## To do
Each entry must be copied exactly, without omission.

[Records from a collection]
=== Section Start ===
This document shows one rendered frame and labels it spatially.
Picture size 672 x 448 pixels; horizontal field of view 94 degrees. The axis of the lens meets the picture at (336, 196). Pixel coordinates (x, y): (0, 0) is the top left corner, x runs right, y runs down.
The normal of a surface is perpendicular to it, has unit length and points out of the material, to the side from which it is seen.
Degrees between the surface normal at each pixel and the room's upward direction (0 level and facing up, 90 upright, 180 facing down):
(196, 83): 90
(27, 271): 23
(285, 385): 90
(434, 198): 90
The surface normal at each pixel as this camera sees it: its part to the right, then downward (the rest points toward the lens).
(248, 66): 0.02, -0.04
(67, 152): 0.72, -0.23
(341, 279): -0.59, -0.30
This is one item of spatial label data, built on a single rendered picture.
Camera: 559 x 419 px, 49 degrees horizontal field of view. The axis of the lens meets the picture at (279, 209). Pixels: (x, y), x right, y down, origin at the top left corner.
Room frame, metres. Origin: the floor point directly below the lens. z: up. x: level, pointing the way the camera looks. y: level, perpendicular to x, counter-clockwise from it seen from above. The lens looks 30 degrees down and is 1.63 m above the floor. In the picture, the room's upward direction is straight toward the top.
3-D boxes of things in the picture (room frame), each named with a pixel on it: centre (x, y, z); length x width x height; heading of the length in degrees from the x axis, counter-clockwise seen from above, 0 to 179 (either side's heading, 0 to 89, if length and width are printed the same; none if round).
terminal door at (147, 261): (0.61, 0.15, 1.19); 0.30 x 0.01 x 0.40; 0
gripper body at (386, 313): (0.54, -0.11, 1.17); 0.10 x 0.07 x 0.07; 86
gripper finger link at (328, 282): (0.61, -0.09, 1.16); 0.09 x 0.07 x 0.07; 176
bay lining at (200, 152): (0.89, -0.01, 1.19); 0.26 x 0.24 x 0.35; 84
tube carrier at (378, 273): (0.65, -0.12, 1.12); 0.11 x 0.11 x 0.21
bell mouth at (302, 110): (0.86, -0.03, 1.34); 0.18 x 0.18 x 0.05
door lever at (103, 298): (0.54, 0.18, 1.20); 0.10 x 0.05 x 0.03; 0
=== Section End ===
## Task solution
This document shows one rendered frame and labels it spatially.
Picture size 672 x 448 pixels; horizontal field of view 94 degrees. The axis of the lens meets the picture at (336, 196). Pixel coordinates (x, y): (0, 0) is the top left corner, x runs right, y runs down.
The normal of a surface is perpendicular to it, has unit length and points out of the material, to the side from which it is seen.
Degrees between the surface normal at each pixel and the room's upward direction (0 level and facing up, 90 upright, 180 facing down):
(196, 83): 90
(27, 271): 23
(285, 385): 90
(434, 198): 90
The surface normal at each pixel as this camera sees it: its part to the right, then downward (the rest points toward the lens).
(248, 66): 0.02, -0.04
(67, 152): 0.72, -0.23
(341, 279): -0.59, -0.30
This is one item of spatial label data, built on a single rendered picture.
Camera: 559 x 419 px, 49 degrees horizontal field of view. The axis of the lens meets the picture at (279, 209). Pixels: (x, y), x right, y down, origin at the top left corner.
Room frame, metres. Origin: the floor point directly below the lens. z: up. x: level, pointing the way the camera looks. y: level, perpendicular to x, counter-clockwise from it seen from above. The lens looks 30 degrees down and is 1.63 m above the floor. In the picture, the room's upward direction is straight toward the top.
3-D boxes of things in the picture (room frame), each named with a pixel on it: centre (x, y, z); length x width x height; heading of the length in degrees from the x axis, counter-clockwise seen from above, 0 to 179 (either side's heading, 0 to 89, if length and width are printed the same; none if round).
terminal door at (147, 261): (0.61, 0.15, 1.19); 0.30 x 0.01 x 0.40; 0
gripper body at (386, 313): (0.54, -0.11, 1.17); 0.10 x 0.07 x 0.07; 86
gripper finger link at (328, 282): (0.61, -0.09, 1.16); 0.09 x 0.07 x 0.07; 176
bay lining at (200, 152): (0.89, -0.01, 1.19); 0.26 x 0.24 x 0.35; 84
tube carrier at (378, 273): (0.65, -0.12, 1.12); 0.11 x 0.11 x 0.21
bell mouth at (302, 110): (0.86, -0.03, 1.34); 0.18 x 0.18 x 0.05
door lever at (103, 298): (0.54, 0.18, 1.20); 0.10 x 0.05 x 0.03; 0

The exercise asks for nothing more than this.